Mexican Lawmakers Blast Budget Plan

By Adolfo Garza


Associated Press Writer


November 24, 1998

MEXICO CITY (AP) -- A Mexican budget proposal that raises taxes to

compensate for falling oil revenues and a pay off a $55 billion bank

bailout was blasted by all sides Tuesday -- even from President Ernesto

Zedillo's own ruling party.

The government recently increased gasoline prices by 15 percent; it has

also proposed a 2 percent increase in sales taxes and a new 15 percent tax

on telephone service.

The proposed federal budget projects $102 billion in spending for 1999.

During a hearing in the opposition-dominated congress, legislators mocked

Zedillo's 1994 campaign slogan, "Well-being for your family."

"Zedillo's economic policy appears to seek the ill-being of families,"

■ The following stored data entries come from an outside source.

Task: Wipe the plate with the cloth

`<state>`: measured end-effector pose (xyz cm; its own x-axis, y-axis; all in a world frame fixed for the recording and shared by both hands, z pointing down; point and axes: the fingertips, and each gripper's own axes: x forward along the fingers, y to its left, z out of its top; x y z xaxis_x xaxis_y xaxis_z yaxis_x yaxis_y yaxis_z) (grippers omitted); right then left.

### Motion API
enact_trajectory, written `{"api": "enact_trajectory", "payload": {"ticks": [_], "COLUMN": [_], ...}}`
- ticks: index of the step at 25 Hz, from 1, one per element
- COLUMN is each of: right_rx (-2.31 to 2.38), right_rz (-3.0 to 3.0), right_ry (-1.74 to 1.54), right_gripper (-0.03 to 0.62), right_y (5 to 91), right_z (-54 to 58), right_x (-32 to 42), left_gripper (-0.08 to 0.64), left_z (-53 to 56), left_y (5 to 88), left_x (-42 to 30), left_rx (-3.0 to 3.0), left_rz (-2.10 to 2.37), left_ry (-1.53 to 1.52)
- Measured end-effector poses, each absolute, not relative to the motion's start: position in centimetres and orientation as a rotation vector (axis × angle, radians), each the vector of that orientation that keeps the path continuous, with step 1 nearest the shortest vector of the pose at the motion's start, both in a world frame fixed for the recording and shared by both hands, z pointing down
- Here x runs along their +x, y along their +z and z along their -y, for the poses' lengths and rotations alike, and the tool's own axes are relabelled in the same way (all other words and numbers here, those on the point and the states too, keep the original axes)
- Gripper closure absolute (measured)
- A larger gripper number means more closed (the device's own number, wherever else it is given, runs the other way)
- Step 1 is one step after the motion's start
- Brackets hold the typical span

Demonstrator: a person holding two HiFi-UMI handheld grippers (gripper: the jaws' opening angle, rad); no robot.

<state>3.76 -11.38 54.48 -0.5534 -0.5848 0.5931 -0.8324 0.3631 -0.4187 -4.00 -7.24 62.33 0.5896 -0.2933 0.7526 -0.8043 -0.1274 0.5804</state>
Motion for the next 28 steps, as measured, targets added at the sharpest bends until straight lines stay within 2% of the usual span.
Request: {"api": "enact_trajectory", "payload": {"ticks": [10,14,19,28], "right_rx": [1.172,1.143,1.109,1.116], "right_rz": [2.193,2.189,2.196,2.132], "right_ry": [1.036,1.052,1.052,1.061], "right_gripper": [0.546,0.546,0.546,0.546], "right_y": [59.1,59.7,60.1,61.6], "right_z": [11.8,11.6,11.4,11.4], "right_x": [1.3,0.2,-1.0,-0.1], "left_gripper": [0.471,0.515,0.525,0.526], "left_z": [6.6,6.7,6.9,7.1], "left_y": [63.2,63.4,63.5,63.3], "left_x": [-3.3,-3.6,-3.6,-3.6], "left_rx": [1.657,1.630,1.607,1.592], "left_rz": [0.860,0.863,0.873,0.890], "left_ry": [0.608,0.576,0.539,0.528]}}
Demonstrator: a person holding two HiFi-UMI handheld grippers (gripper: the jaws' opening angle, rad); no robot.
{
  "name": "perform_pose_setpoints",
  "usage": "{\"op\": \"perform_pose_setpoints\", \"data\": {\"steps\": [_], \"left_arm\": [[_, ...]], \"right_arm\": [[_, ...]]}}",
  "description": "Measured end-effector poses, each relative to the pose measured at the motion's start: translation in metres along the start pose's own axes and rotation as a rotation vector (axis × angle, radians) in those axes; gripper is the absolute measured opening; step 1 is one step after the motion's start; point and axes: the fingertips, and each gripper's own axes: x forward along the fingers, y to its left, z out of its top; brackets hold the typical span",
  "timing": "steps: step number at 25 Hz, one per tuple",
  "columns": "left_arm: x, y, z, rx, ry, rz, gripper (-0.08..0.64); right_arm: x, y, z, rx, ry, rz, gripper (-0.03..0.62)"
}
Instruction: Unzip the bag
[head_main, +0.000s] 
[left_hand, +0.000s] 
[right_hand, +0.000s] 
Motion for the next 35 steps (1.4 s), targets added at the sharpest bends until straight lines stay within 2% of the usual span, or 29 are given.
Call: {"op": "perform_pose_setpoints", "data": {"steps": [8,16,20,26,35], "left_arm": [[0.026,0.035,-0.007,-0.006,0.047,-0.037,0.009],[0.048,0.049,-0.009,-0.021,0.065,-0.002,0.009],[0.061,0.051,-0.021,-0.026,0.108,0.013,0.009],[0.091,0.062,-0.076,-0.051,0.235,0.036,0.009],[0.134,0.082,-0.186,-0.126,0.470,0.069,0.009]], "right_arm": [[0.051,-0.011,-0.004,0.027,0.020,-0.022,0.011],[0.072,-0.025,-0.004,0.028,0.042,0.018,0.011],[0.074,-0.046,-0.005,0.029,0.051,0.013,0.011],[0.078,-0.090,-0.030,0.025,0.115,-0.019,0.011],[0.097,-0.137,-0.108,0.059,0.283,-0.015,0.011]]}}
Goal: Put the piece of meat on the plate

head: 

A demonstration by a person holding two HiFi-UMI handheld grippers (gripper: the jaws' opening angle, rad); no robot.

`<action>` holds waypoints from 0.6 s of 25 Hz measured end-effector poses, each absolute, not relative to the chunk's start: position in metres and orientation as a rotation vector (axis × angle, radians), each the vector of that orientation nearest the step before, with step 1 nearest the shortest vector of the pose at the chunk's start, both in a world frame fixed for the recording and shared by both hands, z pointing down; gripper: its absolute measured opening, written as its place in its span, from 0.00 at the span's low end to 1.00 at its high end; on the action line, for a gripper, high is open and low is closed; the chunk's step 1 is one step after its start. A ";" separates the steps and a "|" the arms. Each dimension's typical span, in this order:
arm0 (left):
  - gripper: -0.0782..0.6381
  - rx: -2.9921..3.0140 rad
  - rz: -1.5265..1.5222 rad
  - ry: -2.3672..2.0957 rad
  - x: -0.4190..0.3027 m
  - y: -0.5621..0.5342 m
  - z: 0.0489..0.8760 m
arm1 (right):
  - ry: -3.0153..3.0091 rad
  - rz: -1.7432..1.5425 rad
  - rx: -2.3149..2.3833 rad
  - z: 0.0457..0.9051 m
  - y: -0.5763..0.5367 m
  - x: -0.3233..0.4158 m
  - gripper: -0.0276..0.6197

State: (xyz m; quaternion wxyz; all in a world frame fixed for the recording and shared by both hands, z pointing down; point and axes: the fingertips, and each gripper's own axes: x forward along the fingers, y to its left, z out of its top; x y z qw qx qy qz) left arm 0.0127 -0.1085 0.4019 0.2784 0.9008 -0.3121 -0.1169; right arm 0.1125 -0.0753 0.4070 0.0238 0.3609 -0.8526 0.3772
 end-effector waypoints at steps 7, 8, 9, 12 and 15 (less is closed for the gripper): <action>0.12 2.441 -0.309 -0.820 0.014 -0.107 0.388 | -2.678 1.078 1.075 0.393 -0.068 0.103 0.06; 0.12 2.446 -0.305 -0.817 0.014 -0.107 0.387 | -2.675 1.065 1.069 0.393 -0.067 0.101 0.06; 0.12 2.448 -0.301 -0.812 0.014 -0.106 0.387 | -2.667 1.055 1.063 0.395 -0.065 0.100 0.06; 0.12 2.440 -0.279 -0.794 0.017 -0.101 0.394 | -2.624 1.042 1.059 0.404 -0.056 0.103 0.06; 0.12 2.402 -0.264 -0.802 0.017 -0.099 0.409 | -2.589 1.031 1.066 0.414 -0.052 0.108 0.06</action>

said Rep. Jose Luis Sanchez Campos of the leftist Democratic Revolution

Party.

Even legislators from Zedillo's Institutional Revolutionary Party, or PRI,

described the tax proposals as grossly unfair to Mexican workers.

PRI Rep. Efren Enriquez Ordonez said Zedillo's proposal "has nothing to

offer to the labor sector."

Treasury Secretary Jose Angel Gurria defended the government's budget,

saying 82 percent of the new tax burden "would come from the 10 percent

of the population with the highest income."

Legislators also criticized Treasury officials for proposing fines of up

to $30 for consumers who fail to request a sales tax receipt -- a proposal

aimed at preventing businesses from failing to charge taxes.